Hey Hugh,

On 2/25/14, 11:30 AM, Hugh Tay wrote:
Hello everyone,


I would like to initiate a new open-source community project to port
FireFox OS to the Intel/AMD x86-64 platform.

There is lots of community work going on around Firefox OS and that could well be brought together into a community umbrella project. This is very much needed so as to concentrate our efforts, to provide a single reference point for the various efforts, and to address the needs of the community which are so low in the Mozilla priorities. There is lots of work going on in South America already so bringing that into a common project would be doable.


As far as x86 is concerned, are you aware that the new geeksphone is running on an Intel chip? That should provide the starting point for your work once (and if) they release the source for that port. I suspect, without basis, that Intel may have some resources behind the port as well since they are trying intensely to gain a foothold in the mobile device space, so there may be help for your effort. Certainly Geeksphone will be behind the x86 port. The phone has not yet shipped but I suspect binaries will eventually be available on
  https://downloads.geeksphone.com/ (with a bad certificate)
or
  http://downloads.geeksphone.com/ (unsecure)
although I am not sure where the source code of the port will live. That work, if available, would surely be a place to start since it will be a working port to x86.

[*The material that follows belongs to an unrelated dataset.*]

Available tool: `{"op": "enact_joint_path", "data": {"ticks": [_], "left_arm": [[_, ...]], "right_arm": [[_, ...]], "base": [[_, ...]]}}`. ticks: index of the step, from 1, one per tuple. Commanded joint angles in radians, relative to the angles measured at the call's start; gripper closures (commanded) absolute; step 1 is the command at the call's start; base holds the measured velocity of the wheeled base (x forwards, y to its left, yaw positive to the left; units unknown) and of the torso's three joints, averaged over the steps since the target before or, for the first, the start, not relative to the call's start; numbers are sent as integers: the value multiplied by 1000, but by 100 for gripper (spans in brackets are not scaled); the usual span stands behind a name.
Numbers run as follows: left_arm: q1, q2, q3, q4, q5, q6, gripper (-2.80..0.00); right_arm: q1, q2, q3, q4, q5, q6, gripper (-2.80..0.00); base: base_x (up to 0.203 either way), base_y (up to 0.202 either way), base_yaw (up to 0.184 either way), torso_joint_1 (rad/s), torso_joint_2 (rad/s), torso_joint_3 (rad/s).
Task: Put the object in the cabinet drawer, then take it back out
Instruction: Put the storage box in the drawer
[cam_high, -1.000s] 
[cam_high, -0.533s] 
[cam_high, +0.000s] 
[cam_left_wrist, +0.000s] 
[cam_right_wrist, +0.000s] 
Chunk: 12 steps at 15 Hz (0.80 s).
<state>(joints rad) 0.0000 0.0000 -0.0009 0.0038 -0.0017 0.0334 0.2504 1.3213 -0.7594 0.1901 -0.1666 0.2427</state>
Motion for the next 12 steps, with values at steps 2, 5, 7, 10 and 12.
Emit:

I'm thinking along the lines of the port for RasPi that Oleg Romashin
developed - executing Gecko on top of a vanilla Linux kernel with
only the essential drivers/libraries loaded.

Supposedly this method would let us run FF-OS on an x86 PC like other
Linux distros; e.g. Ubuntu, Fedora; just that its UI would be Gecko
instead of KDE or Gnome.

This way we should also be able to reduce our dependence on Android
as the backbone of FireFox OS.

The dependence on 'Android' is more at the level of build infrastructure than anything else. There is a 'fake dalvik' needed for some reason I have not yet understood. Apart from that 'AOSP' is merely a convenient place to get source code and the NDK is simply used as a build infrastructure for the project. The code for Gonk is essentially
    linux + rootdisk binaries + firmware + glue
so that 'Android' should not cause you concern. With a clean, well designed build and configuration system, the original source should be changeable at will.

cheers,
  ~adrian



Perhaps further down the line we could also take advantage of UEFI
booting and B2G in < 10 seconds?

Would anyone be interested in contributing to this effort?

Looking forward to an exciting time ahead!